No site da ANA – Aeroportos de Portugal, é possível ver que alguns dos voos previstos para esta terça-feira foram cancelados: no Porto, são pelo menos 26 voos cancelados nesta terça-feira, vindos de França, Dubai, Suíça, Reino Unido e cidades espanholas; em Lisboa, são pelo menos 13 voos, vindos sobretudo de cidades espanholas, mas também Bordéus ou Zurique. Para quarta-feira há já 12 voos cancelados que tinham chegada prevista para Lisboa e 11 voos cancelados no Porto. Em Faro e na Madeira também há voos cancelados, mas menos. No site, a ANA pede a “todos os passageiros cujos voos tenham sido cancelados que contactem as respectivas companhias aéreas, por telefone ou meios online, e que não viajem para o aeroporto para evitar multidões no terminal”. E que sigam as recomendações da Direcção-Geral de Saúde.

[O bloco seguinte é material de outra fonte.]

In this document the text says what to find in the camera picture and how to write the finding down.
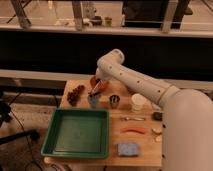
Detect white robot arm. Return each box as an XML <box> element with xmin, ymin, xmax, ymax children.
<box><xmin>96</xmin><ymin>49</ymin><xmax>213</xmax><ymax>171</ymax></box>

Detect small metal cup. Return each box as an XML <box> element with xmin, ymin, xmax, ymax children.
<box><xmin>109</xmin><ymin>95</ymin><xmax>120</xmax><ymax>109</ymax></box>

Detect blue plastic cup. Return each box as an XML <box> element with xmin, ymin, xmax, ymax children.
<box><xmin>87</xmin><ymin>94</ymin><xmax>100</xmax><ymax>108</ymax></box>

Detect white plastic cup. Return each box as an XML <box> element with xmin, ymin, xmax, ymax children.
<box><xmin>131</xmin><ymin>93</ymin><xmax>146</xmax><ymax>111</ymax></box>

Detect orange bowl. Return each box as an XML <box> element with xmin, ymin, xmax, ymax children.
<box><xmin>90</xmin><ymin>76</ymin><xmax>109</xmax><ymax>92</ymax></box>

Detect purple bowl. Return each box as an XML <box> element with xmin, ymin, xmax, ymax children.
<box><xmin>125</xmin><ymin>86</ymin><xmax>135</xmax><ymax>94</ymax></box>

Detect red grapes bunch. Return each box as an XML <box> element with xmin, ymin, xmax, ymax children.
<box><xmin>67</xmin><ymin>85</ymin><xmax>85</xmax><ymax>106</ymax></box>

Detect metal spoon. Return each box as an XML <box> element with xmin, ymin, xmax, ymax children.
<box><xmin>120</xmin><ymin>117</ymin><xmax>146</xmax><ymax>121</ymax></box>

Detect wooden board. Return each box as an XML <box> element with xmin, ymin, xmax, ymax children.
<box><xmin>44</xmin><ymin>81</ymin><xmax>161</xmax><ymax>167</ymax></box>

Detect red chili pepper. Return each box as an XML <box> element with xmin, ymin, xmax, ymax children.
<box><xmin>120</xmin><ymin>127</ymin><xmax>146</xmax><ymax>134</ymax></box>

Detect green plastic tray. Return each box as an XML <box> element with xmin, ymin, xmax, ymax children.
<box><xmin>41</xmin><ymin>108</ymin><xmax>109</xmax><ymax>159</ymax></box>

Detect black rectangular block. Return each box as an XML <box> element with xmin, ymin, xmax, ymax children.
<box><xmin>152</xmin><ymin>112</ymin><xmax>162</xmax><ymax>121</ymax></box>

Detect blue sponge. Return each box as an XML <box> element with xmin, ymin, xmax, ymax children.
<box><xmin>117</xmin><ymin>143</ymin><xmax>139</xmax><ymax>157</ymax></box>

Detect yellow banana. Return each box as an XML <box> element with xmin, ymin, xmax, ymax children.
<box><xmin>152</xmin><ymin>128</ymin><xmax>162</xmax><ymax>142</ymax></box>

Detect black tripod stand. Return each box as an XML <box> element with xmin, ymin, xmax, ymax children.
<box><xmin>0</xmin><ymin>91</ymin><xmax>41</xmax><ymax>145</ymax></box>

Também Luís Sobrado, de 22 anos, ficou com as voltas trocadas depois de o seu voo ter sido cancelado. Mora e trabalha em Liverpool e tinha decidido que no Verão regressaria de vez a Portugal. Com a pandemia de covid-19, decidiu antecipar os planos. “Foi uma das decisões mais difíceis que já tive de tomar”, confessa, mas regressar ao país não está a ser tarefa fácil. O voo que tinha na segunda-feira foi cancelado quando já se preparava para sair de casa: “Não recebi qualquer mensagem, foi mera casualidade ter visto.” Comprou dois outros voos de regresso para tentar aumentar as suas hipóteses: um para quarta-feira, outro para sexta. Embrenhado na incerteza, não sabia se conseguiria regressar; nesta quarta-feira, contou ao PÚBLICO que conseguiu apanhar um dos voos e voltar a pisar território português. No dia anterior, temia um cenário diferente: “Corro o risco de poder ficar aqui semanas à espera de um voo.” 

Luís Sobrado tem também receio pela actuação do Reino Unido frente ao novo coronavírus e diz que o país está a ser “completamente irresponsável”: “Continua tudo com uma normalidade absoluta. Ao olhar aqui da minha janela, parece um dia completamente normal, os transportes públicos continuam cheios, os bares continuam abertos e isso deixa-nos assustados. Se é para termos de ficar de quarentena três meses ou quatro, que o possa fazer perto da minha família”, diz.

Artigo actualizado às 16h37 de 18 de Março: Luís Sobrado conseguiu regressar a Portugal, Sara Guimarães Silva continua retida na Suíça, sem informações sobre repatriamento.